Posted to user@hbase.apache.org by "Pamecha, Abhishek" <ap...@ebay.com> on 2013/02/15 21:37:10 UTC

queries and MR jobs

Hi

Is there a way to partition HDFS [replication factor, say 3]] or route requests to specific RS nodes so that

One set of nodes serve operations like put and get etc.
Other set of nodes do MR on the same replicated  data set
And those two sets don't share the same nodes?

I mean, If we are replicating and not worried about consistency equally across all replicas, can we allocate different jobs to different replicas based on that replica's consistency tuning.

I understand that HDFS interleaves replicated data across nodes so we don't have cookie-cut isolated replicas. And thus this question becomes more interesting? :)

An underlying question is how a node of its 2 other replicas, gets chosen for a specific request[ put/get] or a MR job.

Thanks,
Abhishek


Re: queries and MR jobs

Posted by Anoop John <an...@gmail.com>.
HBase data is ultimately persisted in HDFS and there it will be replicated
in different nodes. But HBase table's each region will be associated with
exactly one RS. So doing any operation on that region, ant client need to
contact this HRS only.

-Anoop-

On Sat, Feb 16, 2013 at 2:07 AM, Pamecha, Abhishek <ap...@ebay.com>wrote:

> Hi
>
> Is there a way to partition HDFS [replication factor, say 3]] or route
> requests to specific RS nodes so that
>
> One set of nodes serve operations like put and get etc.
> Other set of nodes do MR on the same replicated  data set
> And those two sets don't share the same nodes?
>
> I mean, If we are replicating and not worried about consistency equally
> across all replicas, can we allocate different jobs to different replicas
> based on that replica's consistency tuning.
>
> I understand that HDFS interleaves replicated data across nodes so we
> don't have cookie-cut isolated replicas. And thus this question becomes
> more interesting? :)
>
> An underlying question is how a node of its 2 other replicas, gets chosen
> for a specific request[ put/get] or a MR job.
>
> Thanks,
> Abhishek
>
>

Re: queries and MR jobs

Posted by Ted Yu <yu...@gmail.com>.
Currently there is no way of doing what you requested.

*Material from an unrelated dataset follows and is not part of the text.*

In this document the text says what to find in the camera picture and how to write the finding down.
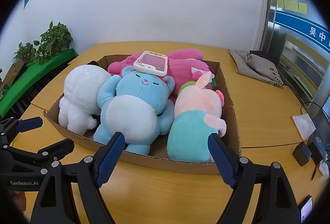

If you're concerned with locality, HBASE-4755 'HBase based block placement
in DFS' may be of interest to you.

Cheers

On Fri, Feb 15, 2013 at 12:37 PM, Pamecha, Abhishek <ap...@ebay.com>wrote:

> Hi
>
> Is there a way to partition HDFS [replication factor, say 3]] or route
> requests to specific RS nodes so that
>
> One set of nodes serve operations like put and get etc.
> Other set of nodes do MR on the same replicated  data set
> And those two sets don't share the same nodes?
>
> I mean, If we are replicating and not worried about consistency equally
> across all replicas, can we allocate different jobs to different replicas
> based on that replica's consistency tuning.
>
> I understand that HDFS interleaves replicated data across nodes so we
> don't have cookie-cut isolated replicas. And thus this question becomes
> more interesting? :)
>
> An underlying question is how a node of its 2 other replicas, gets chosen
> for a specific request[ put/get] or a MR job.
>
> Thanks,
> Abhishek
>
>